Patricia Trinh found her tribe when she was at Burnaby's Alpha Secondary – in theatre, surrounded by other kids who were equally curious about the human condition.
“Theatre kids really become a family,” says the 2007 graduate who credits drama teacher Felicity Rudolph for setting her on the path she’s on today. “I didn’t realize how much it shaped me as a person. It gave me a safe place to be, where it’s not weird that you are interested in these things.”
“These things,” in Trinh’s case, meant pretty much, well, humanity. People, and how they get that way, and why they choose the paths they choose in life. For awhile she toyed with the idea of being a police officer, or maybe a lawyer, until she realized that it wasn’t that she wanted to be those things – she wanted to explore the characters of people who wanted to be those things.
In high school theatre, and in her subsequent theatre studies at the University of Victoria, she found people who felt how she felt: “It’s not weird that you are so curious about human psychology.”
Fast forward to 2018, and Trinh is no less curious about the human condition.
In fact, it’s her musings about people and how we got that way that led her to create the new work, Probability, that’s onstage as part of the rEvolver Theatre Festival May 24 to 27 at The Cultch.
It’s the debut production of Trinh’s new company, Dusty Foot Productions, which she bills as “an emerging, female-centric, multimedia, multidisciplinary, independent theatre company.”
Trinh wrote, directs and produces the show, which starts with the simple premise of two women meeting after midnight on a quiet Tuesday night.
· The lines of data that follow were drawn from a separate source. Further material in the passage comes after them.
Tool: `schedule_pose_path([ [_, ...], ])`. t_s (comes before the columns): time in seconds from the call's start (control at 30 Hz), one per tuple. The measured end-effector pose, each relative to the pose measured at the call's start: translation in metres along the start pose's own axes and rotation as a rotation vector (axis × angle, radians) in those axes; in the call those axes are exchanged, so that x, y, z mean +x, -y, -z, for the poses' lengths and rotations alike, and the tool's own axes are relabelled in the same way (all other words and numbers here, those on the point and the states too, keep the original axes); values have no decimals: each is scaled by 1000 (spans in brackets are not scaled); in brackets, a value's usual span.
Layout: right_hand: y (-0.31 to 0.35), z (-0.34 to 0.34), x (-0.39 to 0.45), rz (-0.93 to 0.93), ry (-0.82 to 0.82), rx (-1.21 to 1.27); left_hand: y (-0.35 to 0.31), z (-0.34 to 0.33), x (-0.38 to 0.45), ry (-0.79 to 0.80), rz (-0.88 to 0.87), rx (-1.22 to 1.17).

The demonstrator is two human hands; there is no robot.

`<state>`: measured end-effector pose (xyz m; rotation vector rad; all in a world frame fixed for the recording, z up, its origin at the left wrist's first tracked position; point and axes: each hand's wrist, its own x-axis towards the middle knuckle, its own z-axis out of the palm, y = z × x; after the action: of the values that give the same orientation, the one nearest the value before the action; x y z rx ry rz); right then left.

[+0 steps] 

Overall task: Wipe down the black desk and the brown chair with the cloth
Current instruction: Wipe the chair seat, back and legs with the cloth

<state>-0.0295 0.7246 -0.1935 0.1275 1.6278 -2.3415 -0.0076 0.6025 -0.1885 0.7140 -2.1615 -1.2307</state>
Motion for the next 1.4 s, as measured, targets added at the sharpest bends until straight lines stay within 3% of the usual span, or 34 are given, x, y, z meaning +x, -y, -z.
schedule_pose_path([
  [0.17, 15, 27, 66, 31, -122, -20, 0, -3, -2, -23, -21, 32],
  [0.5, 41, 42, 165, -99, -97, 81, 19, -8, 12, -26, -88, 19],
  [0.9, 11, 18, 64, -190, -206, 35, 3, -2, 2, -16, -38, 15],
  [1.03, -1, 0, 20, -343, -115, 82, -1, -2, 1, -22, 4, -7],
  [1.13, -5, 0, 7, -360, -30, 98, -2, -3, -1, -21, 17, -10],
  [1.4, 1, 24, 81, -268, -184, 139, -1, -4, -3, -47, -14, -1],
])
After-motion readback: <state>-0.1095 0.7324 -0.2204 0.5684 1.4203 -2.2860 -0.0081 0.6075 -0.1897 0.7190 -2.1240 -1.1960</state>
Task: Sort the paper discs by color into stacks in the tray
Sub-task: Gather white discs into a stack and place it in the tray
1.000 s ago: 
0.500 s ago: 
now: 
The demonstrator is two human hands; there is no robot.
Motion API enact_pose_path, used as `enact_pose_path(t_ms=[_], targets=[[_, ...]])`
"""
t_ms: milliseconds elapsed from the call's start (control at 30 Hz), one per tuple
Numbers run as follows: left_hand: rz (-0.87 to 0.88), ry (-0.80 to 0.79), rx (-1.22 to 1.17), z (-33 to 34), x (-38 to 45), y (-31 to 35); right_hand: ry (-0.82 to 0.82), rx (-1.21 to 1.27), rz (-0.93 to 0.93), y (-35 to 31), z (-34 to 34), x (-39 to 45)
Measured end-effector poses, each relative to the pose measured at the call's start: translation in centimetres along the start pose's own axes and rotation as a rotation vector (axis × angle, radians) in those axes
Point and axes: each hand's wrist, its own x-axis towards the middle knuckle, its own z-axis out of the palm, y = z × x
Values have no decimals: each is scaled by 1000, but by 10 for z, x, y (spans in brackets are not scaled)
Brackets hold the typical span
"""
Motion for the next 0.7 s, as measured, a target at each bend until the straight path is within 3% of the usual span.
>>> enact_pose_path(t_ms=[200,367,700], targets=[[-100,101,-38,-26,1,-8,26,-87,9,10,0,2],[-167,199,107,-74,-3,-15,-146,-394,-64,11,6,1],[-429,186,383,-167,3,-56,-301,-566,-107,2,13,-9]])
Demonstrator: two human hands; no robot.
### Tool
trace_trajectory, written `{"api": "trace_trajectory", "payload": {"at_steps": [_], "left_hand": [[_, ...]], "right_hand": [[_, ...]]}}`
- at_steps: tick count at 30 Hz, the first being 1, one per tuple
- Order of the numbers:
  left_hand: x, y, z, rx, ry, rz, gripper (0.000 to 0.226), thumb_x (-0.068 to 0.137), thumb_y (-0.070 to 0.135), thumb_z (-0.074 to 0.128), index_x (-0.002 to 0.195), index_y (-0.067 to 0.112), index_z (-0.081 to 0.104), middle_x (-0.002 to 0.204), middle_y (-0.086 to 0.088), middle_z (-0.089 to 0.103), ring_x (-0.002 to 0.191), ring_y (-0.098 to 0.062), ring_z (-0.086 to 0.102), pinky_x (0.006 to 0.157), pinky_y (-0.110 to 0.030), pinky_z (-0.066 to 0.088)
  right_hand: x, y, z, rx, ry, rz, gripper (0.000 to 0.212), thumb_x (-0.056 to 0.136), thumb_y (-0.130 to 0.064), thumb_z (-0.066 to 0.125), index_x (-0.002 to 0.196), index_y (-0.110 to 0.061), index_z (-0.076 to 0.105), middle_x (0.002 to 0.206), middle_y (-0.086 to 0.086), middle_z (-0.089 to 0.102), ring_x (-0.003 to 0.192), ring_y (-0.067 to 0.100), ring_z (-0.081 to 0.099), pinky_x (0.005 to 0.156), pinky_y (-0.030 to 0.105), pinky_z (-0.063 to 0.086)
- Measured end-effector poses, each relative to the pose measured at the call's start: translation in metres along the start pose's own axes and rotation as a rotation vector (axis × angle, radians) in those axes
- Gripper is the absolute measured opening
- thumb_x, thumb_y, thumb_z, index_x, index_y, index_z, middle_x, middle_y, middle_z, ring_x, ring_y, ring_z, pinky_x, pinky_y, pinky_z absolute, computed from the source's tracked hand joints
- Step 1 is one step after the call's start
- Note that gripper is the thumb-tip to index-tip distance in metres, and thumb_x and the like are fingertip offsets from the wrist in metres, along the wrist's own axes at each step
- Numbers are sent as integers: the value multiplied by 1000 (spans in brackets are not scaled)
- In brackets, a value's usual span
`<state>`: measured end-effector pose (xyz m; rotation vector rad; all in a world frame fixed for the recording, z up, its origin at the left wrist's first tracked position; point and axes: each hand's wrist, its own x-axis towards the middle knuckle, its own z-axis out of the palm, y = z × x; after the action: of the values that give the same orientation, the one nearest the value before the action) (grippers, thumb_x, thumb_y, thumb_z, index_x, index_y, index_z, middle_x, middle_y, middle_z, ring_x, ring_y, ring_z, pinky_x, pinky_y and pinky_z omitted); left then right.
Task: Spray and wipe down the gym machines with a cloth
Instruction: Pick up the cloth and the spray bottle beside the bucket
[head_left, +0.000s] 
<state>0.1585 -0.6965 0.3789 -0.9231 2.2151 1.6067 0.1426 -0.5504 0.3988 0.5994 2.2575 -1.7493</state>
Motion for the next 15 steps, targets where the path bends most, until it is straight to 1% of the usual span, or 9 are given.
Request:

The two women are played by four actors – the two actual characters, and the two portraying what they don’t or can’t say aloud – and the story traces five possible paths their relationship could venture down.
“It’s a story about the space between certainty and probability,” Trinh says. “The story is about the ripple effects we see in life, how every tiny choice in life affects where you go.”
For Trinh, as a 28-year-old queer Asian-Canadian, the story also gives her a chance to explore less-heard stories in theatre.Ěý She hopes to use her company to help tell the stories of those who haven’t been represented in typical white, straight, male-dominated theatre – LGBTQ stories, immigrant stories, the stories of marginalized people.
She wants to do so by focusing on the philosophical and universal questions in everyone’s lives.
“What are the big questions that we all, as humans face?” she says. “How can we take those stories and normalize them, so everybody can connect to them?”
For Trinh, a big part of helping people connect to her stories is exploring new ways to tell them. She points out not everyone is drawn to traditional, text-based theatre, so she incorporates multimedia and multidisciplinary elements such as digital projections, movement and shadow play.
“I’m curious about how the new technological world affects this text-based art form,” she says. “How can we share a story with people who may not interpret story through text? I want to be able to capture their interest.”
The fact that she gets to use her voice to tell the stories she wants to tell, the way she wants to tell them, is something that Trinh is grateful for. She notes that there’s been a societal change over the past year-and-a-half or so, as the #MeToo movement has galvanized a new feeling among female performing artists – and women in general.
“It feels there has been a shift, that women are coming together to support one another,” she says. “I live in a time and place that I don’t have to worry about expressing myself freely. I never realized how lucky and privileged I am.”
It wasn’t until a backpacking trip to Southeast Asia and Bangladesh a few years ago that Trinh saw for herself what a difference that makes – when she found herself, in Bangladesh, required to ensure that she was covered up from head to toe even in sweltering temperatures and when she saw how people assumed that the male friend she was travelling with was in charge of her.
“It’s just so different on that side of the world,” she says. “It was a turning point for sure. I’m very glad I had that experience.”
All of those experiences inspire Trinh to keep going and to plug away at the potential to make theatre her life. She admits it’s not an easy life and says it’s taken her until this point, in her late 20s, to be convinced that she wants to commit to it.
“It’s very tough. I’m still navigating it. I’m very much emerging still,” she says.
For now, she’s focusing her efforts on festivals, like rEvolver, that give emerging artists a chance to share work that wouldn’t otherwise have the funding to hit the stage.
“I think it’s going to be an uphill battle,” she says.
But she says it with a confidence that suggests she’s more than up for the challenge.
FAST FACTS
What: Probability, presented by Dusty Foot Productions as part of the rEvolver Festival, a contemporary theatre festival dedicated to providing professional presenting opportunities to emerging artists
Who: Directed by Patricia Trinh, starring Rami Kahlon, Alexandra Voicu, Rachel Renaud and Marissa Burton
Where: The Cultch Historic Theatre, 1895 Venables St., Vancouver
When: May 24 at 7 p.m., May 25 and 26 at 9:30 p.m., May 27 at 5:30 p.m.
Tickets: $20, or $15 for people on limited income. Call 604-251-1363 or see tickets.thecultch.com.